**ACTIVITY:**
Each line from the one holding "Trace the outline of every instance of the robot" through the final line of the data below is to be given again exactly, and no other line is to appear.

Excerpts from a dataset:
───
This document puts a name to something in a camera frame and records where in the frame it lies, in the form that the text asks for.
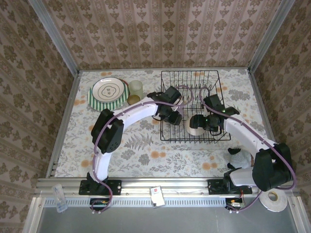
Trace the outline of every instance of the clear plastic bottle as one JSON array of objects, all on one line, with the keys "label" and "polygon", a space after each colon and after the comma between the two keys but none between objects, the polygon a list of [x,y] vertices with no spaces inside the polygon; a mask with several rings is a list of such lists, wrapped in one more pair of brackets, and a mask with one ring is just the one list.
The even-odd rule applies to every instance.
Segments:
[{"label": "clear plastic bottle", "polygon": [[60,183],[52,187],[56,209],[59,213],[68,209],[63,187]]}]

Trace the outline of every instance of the aluminum frame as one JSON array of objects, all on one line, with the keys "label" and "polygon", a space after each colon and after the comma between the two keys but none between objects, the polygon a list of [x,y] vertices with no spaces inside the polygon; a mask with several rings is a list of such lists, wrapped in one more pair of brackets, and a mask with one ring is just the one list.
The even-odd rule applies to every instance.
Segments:
[{"label": "aluminum frame", "polygon": [[47,173],[45,176],[46,178],[49,178],[52,174],[52,170],[56,169],[56,164],[57,164],[58,158],[60,156],[60,152],[61,152],[63,144],[64,144],[66,131],[67,131],[68,124],[70,121],[70,115],[72,112],[75,97],[76,97],[77,92],[79,90],[81,75],[82,75],[81,73],[76,74],[76,76],[73,80],[72,87],[71,87],[71,90],[70,90],[70,93],[68,96],[68,101],[67,101],[67,104],[65,107],[64,115],[62,118],[62,122],[60,124],[59,131],[57,134],[57,138],[56,138],[54,148],[52,151],[51,160],[50,160],[48,170],[47,170]]},{"label": "aluminum frame", "polygon": [[107,72],[107,71],[116,71],[116,70],[122,70],[122,71],[137,71],[137,70],[166,70],[166,71],[170,71],[170,70],[196,70],[196,69],[224,69],[224,70],[229,70],[229,69],[247,69],[247,67],[173,67],[173,68],[128,68],[128,69],[90,69],[90,70],[86,70],[86,69],[81,69],[80,72],[98,72],[98,71],[103,71],[103,72]]},{"label": "aluminum frame", "polygon": [[29,0],[30,5],[33,7],[34,11],[38,15],[38,18],[42,22],[45,30],[48,32],[50,38],[55,44],[60,55],[64,59],[68,69],[73,76],[76,76],[78,73],[78,66],[71,55],[69,48],[66,46],[61,34],[57,30],[48,10],[46,9],[43,1],[41,0]]},{"label": "aluminum frame", "polygon": [[[48,178],[39,179],[37,188],[29,209],[29,213],[23,229],[24,233],[35,233],[38,229],[42,210],[46,198],[52,198],[52,186],[60,183],[64,189],[65,197],[68,199],[84,200],[85,198],[103,198],[105,196],[80,196],[78,195],[80,182],[84,178]],[[128,200],[130,198],[150,198],[149,188],[160,185],[164,198],[178,199],[202,199],[205,198],[237,198],[238,195],[210,195],[207,188],[207,179],[218,178],[112,178],[122,180],[122,191],[118,199]],[[258,193],[258,188],[253,187],[253,194],[245,197],[254,198]],[[288,202],[298,232],[308,233],[311,226],[303,207],[297,189],[287,192]]]},{"label": "aluminum frame", "polygon": [[295,0],[282,0],[282,2],[280,3],[276,13],[274,14],[267,28],[267,31],[263,35],[263,38],[260,41],[258,48],[256,49],[255,54],[248,65],[248,67],[253,70],[253,72],[255,72],[264,55],[268,51],[274,37],[280,29],[294,2]]},{"label": "aluminum frame", "polygon": [[269,122],[269,118],[268,118],[266,109],[264,107],[264,104],[263,104],[263,101],[262,101],[262,98],[261,98],[261,94],[259,92],[259,88],[258,88],[256,79],[255,79],[255,76],[254,76],[254,72],[250,68],[248,69],[248,76],[249,76],[249,79],[251,81],[251,84],[252,84],[252,87],[253,87],[253,90],[254,90],[255,98],[256,98],[256,101],[257,101],[257,104],[258,104],[258,108],[259,108],[259,112],[260,112],[260,115],[261,115],[261,118],[262,118],[262,121],[263,121],[264,128],[265,128],[266,133],[267,133],[267,137],[270,140],[275,141],[276,139],[275,139],[275,137],[273,135],[273,131],[272,131],[272,128],[271,128],[271,125],[270,125],[270,122]]}]

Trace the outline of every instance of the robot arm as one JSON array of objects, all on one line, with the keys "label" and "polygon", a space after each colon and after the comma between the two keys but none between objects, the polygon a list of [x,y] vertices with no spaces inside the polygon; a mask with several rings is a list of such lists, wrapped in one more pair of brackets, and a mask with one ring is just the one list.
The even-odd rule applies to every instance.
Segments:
───
**ANSWER SECTION:**
Trace the outline of every instance of the robot arm as one JSON array of objects, all on one line, with the keys "label" and "polygon", a space after each colon and after the comma between the two keys but none between objects, the polygon a list of [x,y] vertices with no spaces inside the polygon; a mask with several rings is a list of such lists, wrapped in one more pair of brackets, and a mask with one ring is just the one list.
The even-odd rule applies to every instance.
Segments:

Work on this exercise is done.